Pubblicato per la prima volta nel 1978, Un bicchiere di rabbia, che riproponiamo in questa edizione con una postfazione di Matteo Nucci, è l’opera che ha consacrato Raduan Nassar tra i classici brasiliani del Novecento.

«Se c'è uno scrittore che è riuscito a esplorare e a tradurre in parole il potenziale erotico della rabbia è oggi il misterioso Raduan Nassar.» - Ruggero Cartak, Robinson - la Repubblica

«Nassar è il più grande scrittore brasiliano vivente.» - The New Yorker

In una casa isolata, nel bel mezzo della campagna brasiliana, assistiamo alla scena di un uomo che rientra dopo una giornata di lavoro e trova la compagna ad aspettarlo sul prato.
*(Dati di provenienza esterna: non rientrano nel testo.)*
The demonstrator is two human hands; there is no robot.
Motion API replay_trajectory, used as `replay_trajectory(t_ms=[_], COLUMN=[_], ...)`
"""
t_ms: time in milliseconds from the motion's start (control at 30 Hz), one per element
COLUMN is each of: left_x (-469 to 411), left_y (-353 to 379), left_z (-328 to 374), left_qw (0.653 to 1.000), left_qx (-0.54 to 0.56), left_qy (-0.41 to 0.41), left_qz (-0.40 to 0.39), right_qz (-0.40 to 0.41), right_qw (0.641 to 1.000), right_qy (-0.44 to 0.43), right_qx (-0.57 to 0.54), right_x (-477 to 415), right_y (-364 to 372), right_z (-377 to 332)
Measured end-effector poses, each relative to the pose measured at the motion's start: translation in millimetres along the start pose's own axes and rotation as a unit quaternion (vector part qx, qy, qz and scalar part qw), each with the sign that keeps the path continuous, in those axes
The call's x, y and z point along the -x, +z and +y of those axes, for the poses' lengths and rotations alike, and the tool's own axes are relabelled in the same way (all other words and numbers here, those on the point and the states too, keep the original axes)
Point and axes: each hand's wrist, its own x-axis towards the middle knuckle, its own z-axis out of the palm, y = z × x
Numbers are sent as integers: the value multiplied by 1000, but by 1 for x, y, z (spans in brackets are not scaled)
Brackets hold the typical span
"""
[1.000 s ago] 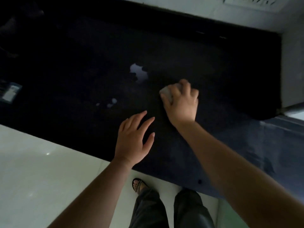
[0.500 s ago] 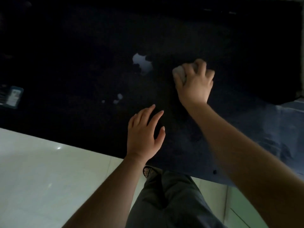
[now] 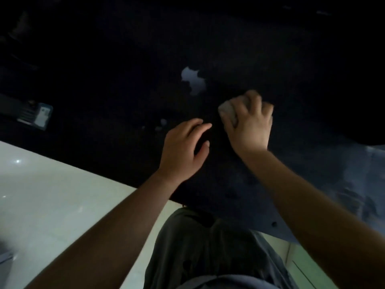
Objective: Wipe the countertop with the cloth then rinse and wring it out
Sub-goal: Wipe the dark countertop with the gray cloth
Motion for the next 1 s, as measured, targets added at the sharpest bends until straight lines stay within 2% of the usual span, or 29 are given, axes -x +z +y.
replay_trajectory(t_ms=[67,133,267,333,433,533,633,700,767,833,900,1000], left_x=[-28,-55,-102,-124,-148,-155,-156,-156,-156,-156,-156,-156], left_y=[-14,-27,-46,-47,-45,-41,-40,-40,-39,-38,-38,-38], left_z=[-22,-49,-101,-126,-157,-172,-174,-175,-176,-176,-176,-177], left_qw=[1000,999,997,996,994,994,995,995,995,995,994,994], left_qx=[-9,-38,-79,-91,-105,-98,-80,-79,-78,-83,-89,-88], left_qy=[9,8,5,11,21,29,30,28,33,36,37,44], left_qz=[12,5,-1,-12,-38,-49,-53,-53,-48,-47,-49,-53], right_qz=[11,41,108,102,85,84,130,166,189,179,157,118], right_qw=[1000,999,975,965,976,976,952,922,904,914,941,970], right_qy=[-24,-2,192,240,199,202,276,348,383,363,298,212], right_qx=[4,11,1,-2,-17,12,31,23,16,15,7,8], right_x=[32,35,-42,-81,-91,-42,-20,-48,-92,-129,-142,-115], right_y=[0,-3,-3,4,15,26,22,20,20,24,32,39], right_z=[8,24,15,-10,-44,-55,-51,-44,-43,-52,-67,-83])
All’istante la narrazione ci catapulta nella loro relazione, fatta soprattutto di silenzi: in un gioco erotico che prevede poche parole, finta indifferenza e lunghi sguardi che accrescono il desiderio, questa coppia è tanto in sintonia nell’intimità quanto profondamente in crisi nella vita quotidiana. Le divergenze ideologiche – lui rigido «fascista», lei sessantottina progressista – sfociano ben presto in una violenta sfuriata e la donna, sconvolta, se ne va. Riuscirà a dimenticare l’umiliazione e a tornare dall’uomo di cui non può fare a meno? In questo breve capolavoro di tensione, Raduan Nassar esplora i con ni tra desiderio e violenza, dominio e sottomissione, disprezzo ed esaltazione di sé e, indagando le zone d’ombra dell’animo umano, dà vita a un protagonista maschile detestabile e irresistibile al tempo stesso. Pubblicato per la prima volta nel 1978, Un bicchiere di rabbia, che riproponiamo in questa edizione con una postfazione di Matteo Nucci, è l’opera che ha consacrato Raduan Nassar tra i classici brasiliani del Novecento.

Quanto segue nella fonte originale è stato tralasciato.